As regards Arthur Andersen, after it was announced that the SEC would mount an investigation, the auditors began to shred tons of documents relating to the audit and deleted some 30,000 e-mails from its computer files. In October 2001, the Powers Company appointed by Enron’s board found that the auditors had not fulfilled their professional responsibilities in relation to the company’s audit and in bringing to the attention of Enron’s board and/or its audit committee concerns about internal contracts over related-party transactions. In January 2002, Enron dismissed Andersen, citing its accounting advice and destruction of documents as the main reasons for doing so. In June 2002, the auditors were convicted of obstruction of justice for shredding documents relating to the audit of Enron. In August 2002, the firm surrendered its licences to practice as Certified Public Accountants in the United States, as most of its clients had already abandoned it. In May 2005, the Supreme Court overturned the court ruling of June 2002.

 Sarbanes-Oxley Act of 2002

Around the same time that the Enron scandal broke out, a number of other companies found themselves in a situation similar to that of Enron, including Tyco International, Adelphia, Peregrine Systems and WorldCom. These scandals prompted the United States Government to enact the Sarbanes-Oxley (SOX) Act of 2002. The key requirements of SOX are as follows:

Creation of the Public Company Accounting Oversight Board (PCAOB): The SEC created the PCAOB with responsibility for: (a) providing independent oversight of public accounting firms providing auditing services; (b) registering auditors; (c) defining the specific processes and procedures for compliance audits; (d) inspecting and policing conduct and quality control; and (e) enforcing compliance with the specific mandates of SOX. Additional resources were provided to the SEC to enable it to discharge its enhanced mandate.

Enhanced standards for auditor independence: The Act establishes standards for external auditor independence to limit conflicts of interest.  In addition, it addresses new auditor approval requirements, audit partner rotation and auditor reporting requirements. The Act also restricts auditing firms from providing non-audit services for the same clients.

Corporate social responsibility: Senior executives are required to take individual responsibility for the accuracy and completeness of corporate financial reports. The Act defines the interactions of external auditors and audit committees, limits the behaviour of corporate officers and provides for specific forfeitures of benefits and civil penalties for non-compliance. In particular, principal officers are required to certify and approve the integrity of quarterly financial reports.

Financial disclosure requirements: The Act provides for enhanced reporting requirements for financial transactions, including off-balance sheet transactions, and detailed information on stock transactions of corporate officers. In addition, adequate internal controls are to be in place for ensuring the accuracy of financial reporting and disclosures, and these are subject to certification by the responsible officers, audit by the external auditors and reporting on their adequacy. The Act also requires the timely reporting of material changes of the financial position of the company and enhanced reviews by the SEC or its agents.

Securities analysts’ conflicts of interest: Securities analysts make, buy and sell recommendations on company stocks and bonds and therefore these activities provide opportunities for conflicts. The Act provides for measures to restore investor confidence in the reporting of securities analysts, including codes of conduct and disclosure of knowable conflicts of interest.

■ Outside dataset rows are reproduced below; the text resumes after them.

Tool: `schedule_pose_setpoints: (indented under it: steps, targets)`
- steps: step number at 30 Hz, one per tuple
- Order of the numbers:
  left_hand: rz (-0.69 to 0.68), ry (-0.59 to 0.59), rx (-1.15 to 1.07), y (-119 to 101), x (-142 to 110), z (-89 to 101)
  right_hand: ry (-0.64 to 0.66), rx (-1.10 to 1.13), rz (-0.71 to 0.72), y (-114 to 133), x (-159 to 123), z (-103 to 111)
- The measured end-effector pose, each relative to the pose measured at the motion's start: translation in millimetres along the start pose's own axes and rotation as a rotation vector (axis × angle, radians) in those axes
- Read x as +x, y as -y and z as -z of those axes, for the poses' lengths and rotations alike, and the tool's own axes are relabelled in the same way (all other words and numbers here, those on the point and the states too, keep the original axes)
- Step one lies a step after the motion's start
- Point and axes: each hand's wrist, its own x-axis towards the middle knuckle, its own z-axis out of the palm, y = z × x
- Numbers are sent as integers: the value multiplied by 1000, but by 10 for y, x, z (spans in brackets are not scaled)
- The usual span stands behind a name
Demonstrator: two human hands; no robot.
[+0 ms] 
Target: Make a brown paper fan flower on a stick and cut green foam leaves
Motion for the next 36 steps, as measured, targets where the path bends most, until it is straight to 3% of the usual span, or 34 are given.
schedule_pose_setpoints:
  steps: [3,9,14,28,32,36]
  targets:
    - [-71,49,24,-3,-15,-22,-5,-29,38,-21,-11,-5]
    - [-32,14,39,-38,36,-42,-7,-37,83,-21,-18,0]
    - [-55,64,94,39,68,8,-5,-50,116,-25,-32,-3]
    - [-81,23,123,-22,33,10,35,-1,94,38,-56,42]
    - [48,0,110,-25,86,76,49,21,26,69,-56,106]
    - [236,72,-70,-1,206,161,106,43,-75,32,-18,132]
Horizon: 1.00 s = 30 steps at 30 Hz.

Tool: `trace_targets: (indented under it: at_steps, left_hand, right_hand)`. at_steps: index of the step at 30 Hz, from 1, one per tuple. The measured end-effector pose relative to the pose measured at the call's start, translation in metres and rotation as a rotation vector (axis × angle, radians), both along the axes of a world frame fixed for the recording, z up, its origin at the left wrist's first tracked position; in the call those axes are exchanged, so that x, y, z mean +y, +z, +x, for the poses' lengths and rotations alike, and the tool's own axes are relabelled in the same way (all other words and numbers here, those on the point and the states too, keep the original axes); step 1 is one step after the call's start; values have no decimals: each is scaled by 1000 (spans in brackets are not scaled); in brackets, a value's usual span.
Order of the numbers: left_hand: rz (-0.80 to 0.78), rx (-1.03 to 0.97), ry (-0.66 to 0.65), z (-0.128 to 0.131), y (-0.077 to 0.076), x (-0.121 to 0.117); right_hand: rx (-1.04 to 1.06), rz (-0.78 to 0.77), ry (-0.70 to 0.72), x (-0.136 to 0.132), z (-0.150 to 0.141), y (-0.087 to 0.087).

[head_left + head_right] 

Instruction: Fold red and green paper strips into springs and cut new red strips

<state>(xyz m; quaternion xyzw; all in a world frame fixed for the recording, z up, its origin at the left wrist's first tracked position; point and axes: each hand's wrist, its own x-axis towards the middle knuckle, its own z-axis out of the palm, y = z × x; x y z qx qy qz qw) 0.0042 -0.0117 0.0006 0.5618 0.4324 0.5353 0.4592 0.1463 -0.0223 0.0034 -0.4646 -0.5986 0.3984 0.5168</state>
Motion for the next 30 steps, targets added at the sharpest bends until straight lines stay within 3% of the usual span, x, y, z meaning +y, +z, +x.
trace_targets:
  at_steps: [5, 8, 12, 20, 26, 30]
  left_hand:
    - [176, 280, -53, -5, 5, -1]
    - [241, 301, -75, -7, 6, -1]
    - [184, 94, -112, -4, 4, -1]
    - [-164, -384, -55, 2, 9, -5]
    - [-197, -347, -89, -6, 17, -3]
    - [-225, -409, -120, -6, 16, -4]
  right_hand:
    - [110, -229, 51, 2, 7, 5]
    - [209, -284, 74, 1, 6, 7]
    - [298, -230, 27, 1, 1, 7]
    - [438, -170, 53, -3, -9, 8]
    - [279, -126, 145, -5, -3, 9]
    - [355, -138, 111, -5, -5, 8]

At the time of signing the bill into law, Former US President George Bush stated that: (a) SOX is the most far-reaching reforms of American business practices since the time of Franklin D Roosevelt; (b) the era of low standards and false profits is over; and (c) no boardroom in America is above the law. SOX-type laws have since been enacted in Japan, Germany, France, Italy, Australia, Israel, India, South Africa and Turkey.